Uri Dadush, senior fellow at the Policy Center for the New South, said the “extremely dangerous moment” the world finds itself in is a consequence of many factors -- economic stagnation for most workers after the financial crisis; inequality and economic disruption in the U.S., combined with a poor safety net; and, in response to the political dissatisfaction created by these factors, what Dadush called “wrong ideas.” In this case, these are protectionism and tariffs.
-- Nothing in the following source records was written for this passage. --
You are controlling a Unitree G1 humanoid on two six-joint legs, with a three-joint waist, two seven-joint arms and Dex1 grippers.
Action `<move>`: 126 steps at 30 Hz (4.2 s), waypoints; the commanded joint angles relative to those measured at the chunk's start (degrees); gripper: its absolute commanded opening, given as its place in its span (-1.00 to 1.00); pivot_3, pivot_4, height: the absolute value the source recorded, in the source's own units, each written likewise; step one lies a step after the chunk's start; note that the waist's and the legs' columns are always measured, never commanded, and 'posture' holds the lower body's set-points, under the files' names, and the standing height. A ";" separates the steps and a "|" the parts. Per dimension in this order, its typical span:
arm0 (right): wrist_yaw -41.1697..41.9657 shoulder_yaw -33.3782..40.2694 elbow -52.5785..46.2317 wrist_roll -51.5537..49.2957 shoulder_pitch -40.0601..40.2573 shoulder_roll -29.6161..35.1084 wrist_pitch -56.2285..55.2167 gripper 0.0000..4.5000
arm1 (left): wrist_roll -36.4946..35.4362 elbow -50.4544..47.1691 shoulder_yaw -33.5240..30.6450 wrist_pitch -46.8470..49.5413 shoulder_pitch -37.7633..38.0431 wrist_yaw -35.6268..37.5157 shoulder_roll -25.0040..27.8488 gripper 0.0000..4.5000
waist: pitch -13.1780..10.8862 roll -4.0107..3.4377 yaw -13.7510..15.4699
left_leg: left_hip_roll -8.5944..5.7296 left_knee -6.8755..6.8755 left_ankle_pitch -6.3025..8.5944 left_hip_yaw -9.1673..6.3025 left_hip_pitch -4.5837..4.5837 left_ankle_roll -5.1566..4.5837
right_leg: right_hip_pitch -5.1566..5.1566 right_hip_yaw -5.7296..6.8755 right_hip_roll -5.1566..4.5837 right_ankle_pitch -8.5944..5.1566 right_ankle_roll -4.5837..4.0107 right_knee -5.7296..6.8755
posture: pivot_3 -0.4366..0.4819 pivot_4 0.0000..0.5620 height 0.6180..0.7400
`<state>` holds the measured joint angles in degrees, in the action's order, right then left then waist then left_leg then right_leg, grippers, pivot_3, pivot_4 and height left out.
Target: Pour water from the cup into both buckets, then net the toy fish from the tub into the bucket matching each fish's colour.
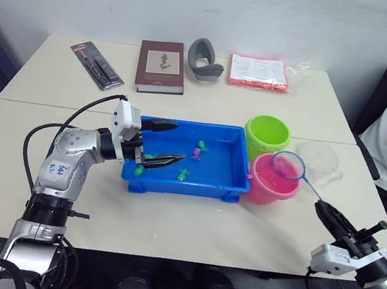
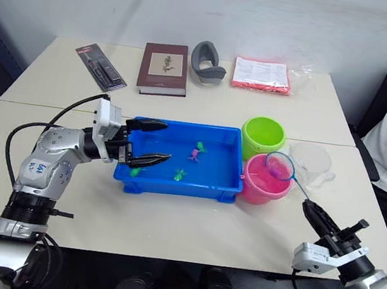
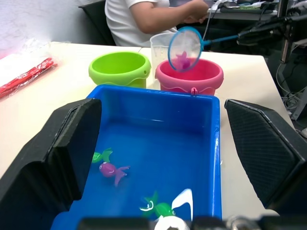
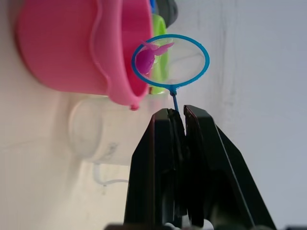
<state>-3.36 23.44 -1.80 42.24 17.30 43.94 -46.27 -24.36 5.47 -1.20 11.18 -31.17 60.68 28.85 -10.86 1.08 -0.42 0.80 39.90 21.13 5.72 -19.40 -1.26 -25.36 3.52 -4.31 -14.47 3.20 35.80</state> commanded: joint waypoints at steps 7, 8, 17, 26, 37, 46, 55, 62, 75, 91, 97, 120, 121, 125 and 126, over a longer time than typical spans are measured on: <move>-1.64 -0.70 -0.72 -0.15 3.13 1.04 0.83 -1.00 | 1.10 0.48 -0.39 -2.39 -0.94 -0.54 -0.08 0.97 | 0.00 0.00 0.19 | 0.00 -0.06 -0.02 0.02 0.03 0.02 | 0.02 -0.03 0.01 0.00 0.00 -0.02 | -0.05 -0.47 1.00; -1.63 -1.07 0.13 -0.05 3.78 1.13 0.83 -1.00 | 1.58 0.69 -0.18 -2.96 -0.79 -0.45 0.07 0.97 | 0.00 0.00 0.20 | 0.00 -0.07 -0.02 0.02 0.04 0.02 | 0.02 -0.03 0.01 -0.01 0.00 -0.02 | -0.05 -0.47 1.00; -2.82 -3.26 -1.07 -2.52 3.16 -0.79 1.59 -1.00 | -0.09 -0.43 -1.85 -1.43 -0.76 -2.88 -0.68 0.97 | 0.00 0.00 0.09 | 0.01 -0.19 -0.04 0.10 0.12 0.05 | 0.01 -0.10 0.04 -0.01 0.00 -0.04 | -0.05 -0.47 1.00; -4.49 -3.51 -1.87 -0.59 2.44 0.22 3.12 -1.00 | 0.29 -0.38 -1.12 -1.21 -0.40 -2.03 -0.73 0.97 | 0.00 0.00 0.10 | 0.00 -0.21 -0.05 0.15 0.15 0.04 | 0.01 -0.18 0.05 0.01 0.03 -0.05 | -0.05 -0.47 1.00; 18.64 -7.36 -14.80 -39.32 -2.05 6.41 14.55 -1.00 | 0.11 2.40 -4.32 -1.73 -0.07 0.59 4.89 0.97 | -0.01 0.02 -0.86 | 0.06 -0.26 -0.07 0.18 0.20 0.08 | 0.01 -0.22 0.11 0.00 0.01 -0.01 | -0.05 -0.47 1.00; 33.84 -21.03 -23.91 -58.88 -24.66 8.09 48.43 -1.00 | 0.15 4.05 -8.07 -1.28 3.19 1.68 11.31 0.97 | -0.02 0.05 -0.62 | 0.12 -0.27 -0.03 -0.03 0.14 0.00 | -0.01 0.05 0.00 -0.05 -0.08 -0.03 | -0.05 -0.47 1.00; 41.81 -36.34 -16.26 -50.00 -39.69 1.61 60.87 -1.00 | 0.44 0.07 -10.21 -0.40 6.21 -2.52 11.08 0.97 | -0.02 0.05 0.43 | 0.04 -0.18 0.08 -0.20 -0.27 -0.16 | -0.16 0.33 -0.18 -0.05 -0.10 -0.21 | -0.05 -0.47 1.00; 39.64 -36.16 -10.57 -45.48 -41.88 -4.02 57.84 -1.00 | -1.05 -3.47 -11.69 2.39 10.34 -4.66 10.95 0.97 | -0.01 0.05 0.14 | 0.05 -0.12 0.09 -0.34 -0.46 -0.15 | -0.21 0.55 -0.19 -0.04 -0.08 -0.23 | -0.05 -0.47 1.00; 39.29 -36.77 -3.02 -32.02 -43.77 -2.67 48.23 -1.00 | -0.92 -5.68 -11.73 2.84 11.28 -4.73 11.59 0.97 | -0.01 0.05 0.11 | 0.05 -0.02 0.09 -0.37 -0.48 -0.11 | -0.22 0.57 -0.19 -0.04 -0.08 -0.22 | -0.05 -0.47 1.00; 44.80 -37.90 -4.04 -28.12 -42.99 -3.68 46.88 -1.00 | -0.74 -6.07 -12.27 2.41 11.21 -4.50 11.82 0.97 | -0.01 0.05 0.01 | 0.05 0.00 0.08 -0.38 -0.48 -0.11 | -0.22 0.58 -0.18 -0.04 -0.09 -0.21 | -0.05 -0.47 1.00; 48.31 -39.65 -5.04 -28.16 -42.83 -3.61 47.44 -1.00 | -0.98 -8.03 -12.80 2.35 13.15 -4.98 11.72 0.97 | -0.01 0.05 0.01 | 0.05 -0.01 0.08 -0.38 -0.48 -0.11 | -0.22 0.57 -0.19 -0.04 -0.08 -0.22 | -0.05 -0.47 1.00; 62.06 -34.38 -5.47 -46.41 -49.74 -6.85 68.03 -1.00 | -0.87 -7.63 -11.44 0.86 13.65 -1.11 14.02 0.97 | -0.01 0.05 -0.54 | 0.07 -0.01 0.10 -0.54 -0.69 -0.12 | -0.33 0.74 -0.23 -0.05 -0.11 -0.23 | -0.05 -0.47 1.00; 62.26 -34.18 -5.83 -47.22 -49.88 -7.11 68.99 -1.00 | -0.90 -7.80 -11.29 0.96 13.69 -1.02 13.97 0.97 | -0.01 0.05 -0.54 | 0.07 0.00 0.10 -0.54 -0.70 -0.11 | -0.33 0.75 -0.23 -0.05 -0.11 -0.23 | -0.05 -0.47 1.00; 62.55 -32.57 -7.21 -49.76 -49.35 -6.32 70.11 -1.00 | -0.79 -7.96 -11.25 0.98 13.90 -0.76 14.19 0.97 | -0.01 0.05 -0.80 | 0.07 0.00 0.10 -0.54 -0.71 -0.11 | -0.33 0.75 -0.23 -0.05 -0.11 -0.19 | -0.05 -0.47 1.00; 63.05 -31.77 -7.63 -50.95 -49.22 -5.96 70.23 -1.00 | -0.87 -7.94 -11.26 0.95 13.76 -0.64 14.25 0.97 | -0.01 0.05 -0.86 | 0.07 0.00 0.10 -0.55 -0.72 -0.11 | -0.33 0.76 -0.23 -0.05 -0.10 -0.19 | -0.05 -0.47 1.00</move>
<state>59.08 -11.79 -6.62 -6.30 -31.74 37.00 23.97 -24.66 -1.27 -12.07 12.97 -17.08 59.65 42.79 -10.87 1.13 -1.28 0.87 39.91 21.23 5.17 -20.13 -1.36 -25.69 4.28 -4.54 -14.52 3.10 35.62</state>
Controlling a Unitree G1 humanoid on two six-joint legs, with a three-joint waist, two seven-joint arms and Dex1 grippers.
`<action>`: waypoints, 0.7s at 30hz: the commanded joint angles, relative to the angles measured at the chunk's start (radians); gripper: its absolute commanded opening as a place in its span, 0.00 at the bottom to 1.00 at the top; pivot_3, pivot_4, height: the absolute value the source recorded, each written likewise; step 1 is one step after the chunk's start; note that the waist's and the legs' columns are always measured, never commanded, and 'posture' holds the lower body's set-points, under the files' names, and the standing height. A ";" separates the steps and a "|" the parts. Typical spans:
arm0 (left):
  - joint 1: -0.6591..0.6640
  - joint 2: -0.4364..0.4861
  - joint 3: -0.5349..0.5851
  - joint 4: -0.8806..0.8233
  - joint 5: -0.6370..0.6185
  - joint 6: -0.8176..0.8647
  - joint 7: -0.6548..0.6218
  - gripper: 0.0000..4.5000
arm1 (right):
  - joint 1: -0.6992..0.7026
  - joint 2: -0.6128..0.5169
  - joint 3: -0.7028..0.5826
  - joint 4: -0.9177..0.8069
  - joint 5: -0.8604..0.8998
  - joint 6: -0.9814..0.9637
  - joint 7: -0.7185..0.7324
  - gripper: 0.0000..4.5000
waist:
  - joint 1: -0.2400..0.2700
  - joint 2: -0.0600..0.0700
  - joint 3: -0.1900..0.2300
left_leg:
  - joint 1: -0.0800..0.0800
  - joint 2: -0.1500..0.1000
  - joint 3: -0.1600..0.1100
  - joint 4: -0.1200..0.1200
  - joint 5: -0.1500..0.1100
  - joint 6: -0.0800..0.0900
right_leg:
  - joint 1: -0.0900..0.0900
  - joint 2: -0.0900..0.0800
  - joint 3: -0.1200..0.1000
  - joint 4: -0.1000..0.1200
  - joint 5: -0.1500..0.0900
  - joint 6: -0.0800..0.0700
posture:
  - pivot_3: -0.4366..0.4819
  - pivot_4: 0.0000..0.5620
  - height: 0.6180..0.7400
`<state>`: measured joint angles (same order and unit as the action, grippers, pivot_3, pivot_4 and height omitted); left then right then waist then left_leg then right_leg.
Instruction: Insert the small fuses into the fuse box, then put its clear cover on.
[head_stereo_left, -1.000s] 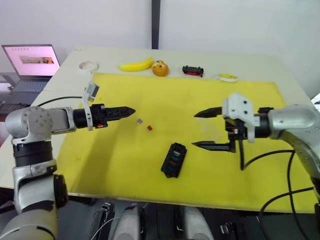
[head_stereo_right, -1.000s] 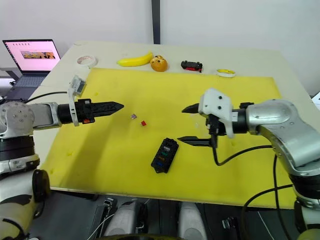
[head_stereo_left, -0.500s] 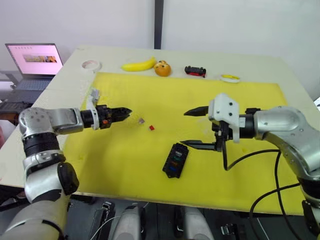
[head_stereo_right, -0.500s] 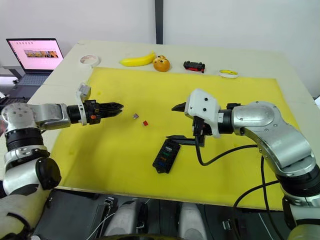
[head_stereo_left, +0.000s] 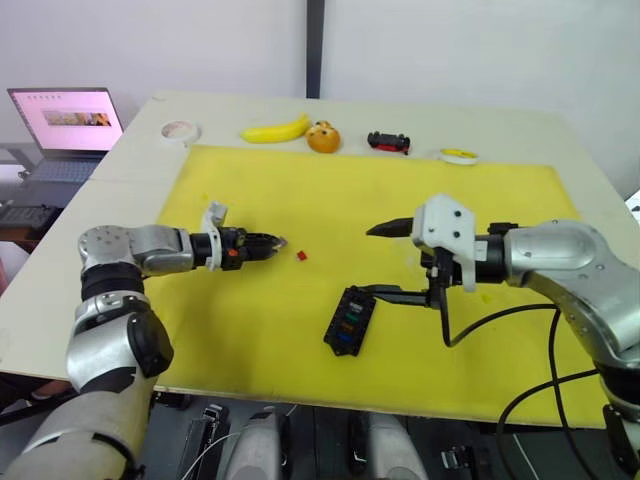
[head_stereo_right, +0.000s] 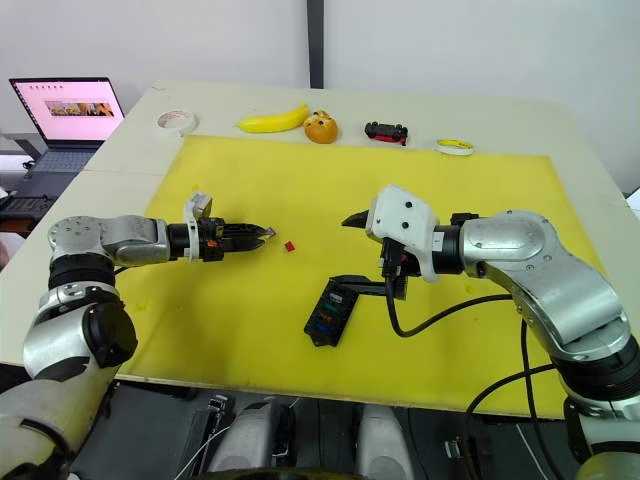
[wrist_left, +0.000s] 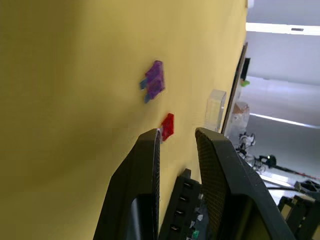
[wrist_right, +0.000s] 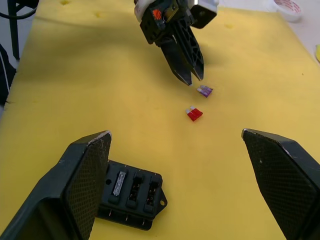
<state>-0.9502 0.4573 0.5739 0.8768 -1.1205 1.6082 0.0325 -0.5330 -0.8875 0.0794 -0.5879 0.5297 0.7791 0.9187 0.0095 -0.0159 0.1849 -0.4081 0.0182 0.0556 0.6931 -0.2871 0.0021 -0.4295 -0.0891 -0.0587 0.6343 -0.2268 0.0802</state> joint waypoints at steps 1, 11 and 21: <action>0.002 0.013 0.025 -0.018 0.049 -0.004 -0.016 0.27 | -0.005 0.002 -0.018 -0.034 0.010 -0.001 -0.010 1.00 | -0.001 0.000 0.000 | 0.000 0.000 0.000 0.000 0.000 0.000 | 0.000 0.000 0.000 0.000 0.000 0.000 | 0.48 0.27 0.98; -0.005 -0.043 0.028 -0.037 0.147 -0.114 -0.067 0.27 | -0.009 0.007 -0.012 -0.037 0.013 0.000 -0.017 1.00 | 0.001 0.000 0.000 | 0.000 0.000 0.000 0.000 0.000 -0.001 | 0.000 0.000 0.000 0.000 0.000 0.000 | 0.48 0.27 0.98; -0.009 -0.076 0.016 -0.040 0.225 -0.199 -0.113 0.27 | -0.019 0.019 -0.007 -0.045 0.016 0.015 -0.028 1.00 | 0.003 0.000 -0.001 | 0.002 -0.001 -0.001 0.000 -0.002 0.003 | 0.002 -0.001 0.000 0.001 0.001 0.001 | 0.48 0.27 0.98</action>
<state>-0.9486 0.3830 0.5852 0.8438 -0.9230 1.4631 -0.0740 -0.5336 -0.8760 0.0807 -0.6046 0.5369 0.7991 0.8976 0.0126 -0.0159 0.1843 -0.4060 0.0169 0.0548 0.6930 -0.2887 0.0050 -0.4271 -0.0904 -0.0589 0.6354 -0.2262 0.0810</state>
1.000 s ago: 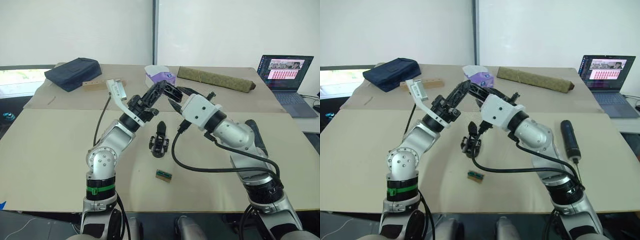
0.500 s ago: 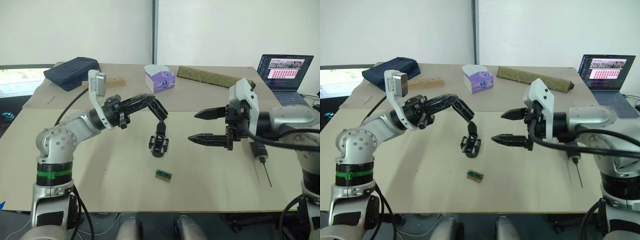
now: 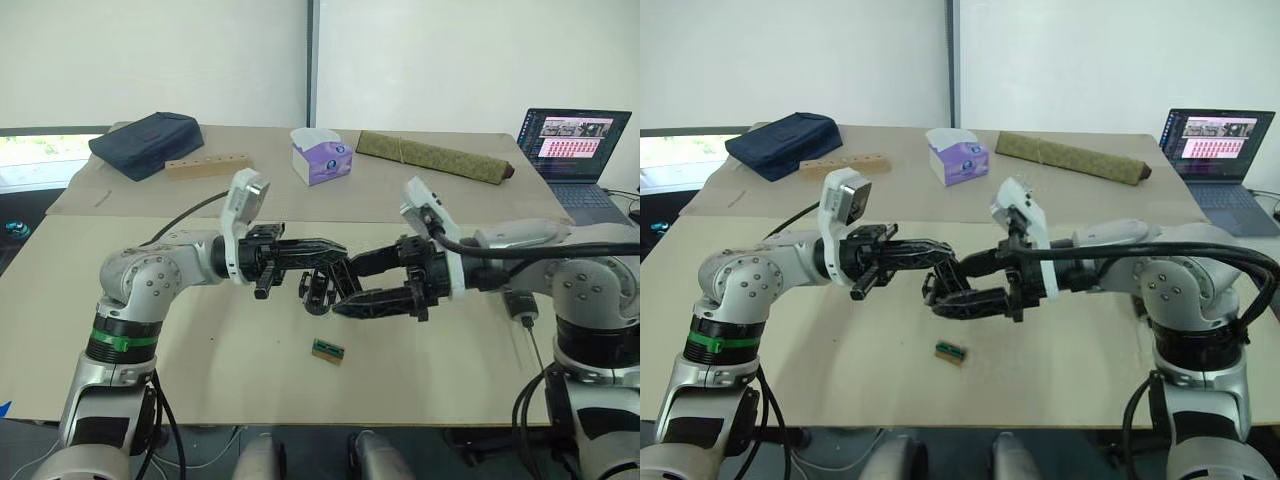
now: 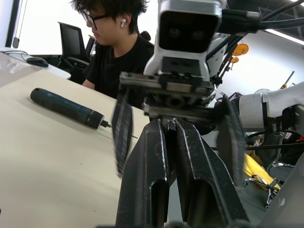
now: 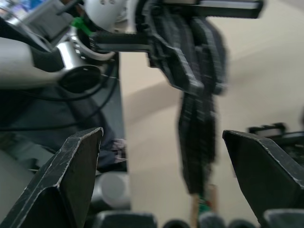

Dadush said it’s not the first time wrong ideas were seized on in response to a crisis -- Nazism, Communism, import substitution were all wrong ideas.

Dadush complained that mini-deals like the U.S.-Japan trade deal or the Phase 1 deal with China “are designed to re-elect the president.” He said although the business community is profoundly disturbed by the trade policy of this administration, they are not being vocal about it. “They need to stand up and be counted,” he said. “I am amazed at how timid they are.”

Dadush said the American negotiations with China that are aiming at convincing China to dismantle its state-owned enterprises, forced technology transfer and favoring of domestic champions are doomed to failure. “The idea that the United States is going to decide what the system should be inside China is ridiculous. We couldn’t even do it in Iraq,” he said. “China and the United States are destined to an unhappy marriage for as long as the eye can see.”